Sugarloaf was an investor in a managed investment scheme operated by Rewards. It brought an action against Rewards for misleading and deceptive conduct in relation to the representations made to it in the offer document, and for breach of its duties as responsible entity of the scheme. As part of those proceedings, Sugarloaf also made claims against the directors of Rewards on the basis that they were liable for 'procuring and directing' Rewards to do the acts of which it complained.
The matter came on for hearing before the court in relation to a preliminary matter, being whether or not Sugarloaf should provide security for any costs incurred by Rewards and the directors in defending the proceedings. In determining whether or not to grant that order for security for costs, the judge was required to undertake an examination of the strength of the case against the directors.

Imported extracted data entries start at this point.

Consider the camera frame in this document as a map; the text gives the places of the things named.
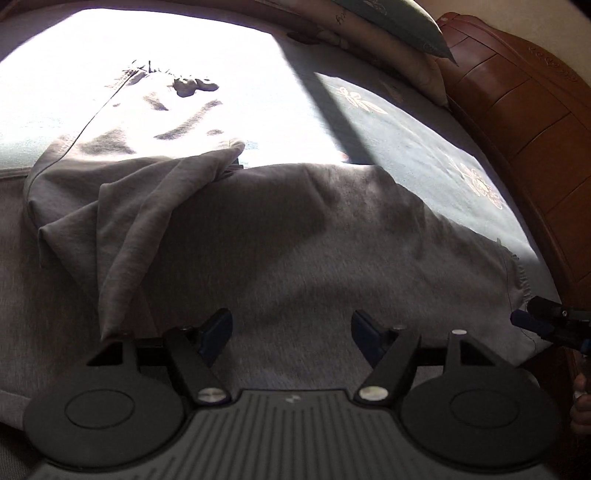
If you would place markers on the person's right hand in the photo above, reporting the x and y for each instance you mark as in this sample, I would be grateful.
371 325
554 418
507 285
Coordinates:
582 406

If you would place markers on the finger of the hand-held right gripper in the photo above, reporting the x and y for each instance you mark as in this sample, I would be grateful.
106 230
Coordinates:
554 310
531 322

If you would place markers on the teal printed bed sheet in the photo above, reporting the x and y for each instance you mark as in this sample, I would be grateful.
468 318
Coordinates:
406 134

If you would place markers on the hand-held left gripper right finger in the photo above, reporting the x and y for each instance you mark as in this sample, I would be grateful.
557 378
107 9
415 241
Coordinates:
367 334

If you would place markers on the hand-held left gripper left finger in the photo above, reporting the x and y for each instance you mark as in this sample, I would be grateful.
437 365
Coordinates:
217 330

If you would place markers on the teal pillow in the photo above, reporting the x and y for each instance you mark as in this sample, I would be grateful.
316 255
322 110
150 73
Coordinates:
406 23

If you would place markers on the folded floral quilt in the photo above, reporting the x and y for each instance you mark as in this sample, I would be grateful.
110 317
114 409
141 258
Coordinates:
415 69

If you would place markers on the wooden headboard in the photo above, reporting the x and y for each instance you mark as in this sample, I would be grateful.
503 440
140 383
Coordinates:
526 115

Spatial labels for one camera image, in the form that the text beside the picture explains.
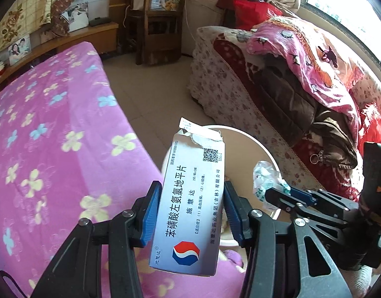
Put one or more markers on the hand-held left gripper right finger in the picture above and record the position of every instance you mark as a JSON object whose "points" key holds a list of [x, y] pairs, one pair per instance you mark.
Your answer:
{"points": [[232, 214]]}

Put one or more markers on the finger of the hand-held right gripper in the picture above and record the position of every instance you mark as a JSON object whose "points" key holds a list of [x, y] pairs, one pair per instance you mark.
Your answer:
{"points": [[299, 195], [277, 197]]}

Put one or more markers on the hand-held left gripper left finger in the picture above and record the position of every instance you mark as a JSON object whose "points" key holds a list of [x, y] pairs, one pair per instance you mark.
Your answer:
{"points": [[150, 211]]}

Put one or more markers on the clear plastic wrapper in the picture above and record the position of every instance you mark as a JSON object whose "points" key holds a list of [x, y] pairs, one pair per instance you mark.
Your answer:
{"points": [[265, 177]]}

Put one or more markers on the white medicine box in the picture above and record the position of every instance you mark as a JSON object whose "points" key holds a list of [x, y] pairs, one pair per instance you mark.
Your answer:
{"points": [[190, 208]]}

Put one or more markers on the white plastic bucket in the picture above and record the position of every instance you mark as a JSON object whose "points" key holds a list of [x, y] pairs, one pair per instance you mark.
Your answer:
{"points": [[243, 155]]}

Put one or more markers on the dark brown jacket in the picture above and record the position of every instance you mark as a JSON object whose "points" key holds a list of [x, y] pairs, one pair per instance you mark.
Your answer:
{"points": [[289, 105]]}

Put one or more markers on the floral covered sofa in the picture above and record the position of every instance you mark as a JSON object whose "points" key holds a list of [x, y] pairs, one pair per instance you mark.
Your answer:
{"points": [[221, 93]]}

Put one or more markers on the pink floral bed blanket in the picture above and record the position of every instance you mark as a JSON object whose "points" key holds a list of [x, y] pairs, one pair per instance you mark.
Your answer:
{"points": [[54, 130]]}

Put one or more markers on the pink cartoon print blanket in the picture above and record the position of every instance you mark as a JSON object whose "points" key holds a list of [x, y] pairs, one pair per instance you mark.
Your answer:
{"points": [[302, 46]]}

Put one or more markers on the dark red patterned blanket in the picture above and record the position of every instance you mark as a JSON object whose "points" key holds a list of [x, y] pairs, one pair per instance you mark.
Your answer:
{"points": [[227, 52]]}

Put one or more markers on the dark wooden chair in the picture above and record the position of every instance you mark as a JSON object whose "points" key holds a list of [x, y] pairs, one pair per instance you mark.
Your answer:
{"points": [[159, 46]]}

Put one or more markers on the wooden headboard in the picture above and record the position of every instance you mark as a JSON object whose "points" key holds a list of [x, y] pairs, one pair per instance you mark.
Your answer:
{"points": [[97, 37]]}

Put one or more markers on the red plastic bag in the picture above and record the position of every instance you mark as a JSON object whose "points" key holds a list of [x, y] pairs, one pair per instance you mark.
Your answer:
{"points": [[255, 14]]}

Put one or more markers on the small black box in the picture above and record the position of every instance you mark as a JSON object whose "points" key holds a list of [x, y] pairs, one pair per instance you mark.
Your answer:
{"points": [[99, 21]]}

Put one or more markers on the window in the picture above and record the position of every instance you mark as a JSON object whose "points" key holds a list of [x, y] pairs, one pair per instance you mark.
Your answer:
{"points": [[348, 3]]}

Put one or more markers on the small framed photo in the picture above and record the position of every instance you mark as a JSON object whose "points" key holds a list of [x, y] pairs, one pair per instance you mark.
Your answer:
{"points": [[19, 50]]}

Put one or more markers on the large photo print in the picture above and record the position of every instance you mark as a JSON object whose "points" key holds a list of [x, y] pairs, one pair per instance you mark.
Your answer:
{"points": [[75, 17]]}

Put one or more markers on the flower printed box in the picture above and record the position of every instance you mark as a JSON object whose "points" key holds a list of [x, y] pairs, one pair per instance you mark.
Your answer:
{"points": [[165, 1]]}

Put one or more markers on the maroon patterned cloth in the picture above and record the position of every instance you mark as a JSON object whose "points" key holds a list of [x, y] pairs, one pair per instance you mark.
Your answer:
{"points": [[61, 9]]}

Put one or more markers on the yellow floral quilt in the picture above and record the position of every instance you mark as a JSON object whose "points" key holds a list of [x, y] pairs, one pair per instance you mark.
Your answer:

In essence, Sugarloaf alleged that the directors were jointly and severally liable with Rewards for "being engaged" in Rewards' conduct and that they procured and directed the conduct, insofar as they were directors of Rewards; the argument being that Rewards could only act through the directors. It was also alleged that the directors had breached the duties imposed on them by the Corporations Act 2001 (Corporations Act) and that they had procured and directed the misleading and deceptive conduct by Rewards in relation to the representations made about the investment.
Without determining the merits of the case, the judge made some comments about the strength of the claim against the directors as follows:
- Directors are not personally liable for the torts committed by a company, merely because they have general control of the company's business.
- Directors cannot be held liable for the torts of the employees or agents of the company merely by reason of their position as directors, unless they ordered or procured the acts to be done.
- At common law, the conduct of a person associated with a company may be attributed to the company where that person can be said to be the directing mind and will of the company. This needs to be proved on the facts of the case, and cannot be inferred just because a person holds the title of director.
- A director may be liable as an accessory if a relevant statute imposes accessorial liability. However under the Corporations Act and the ASIC Act, a director will not be party to a company's contravention merely by being a director.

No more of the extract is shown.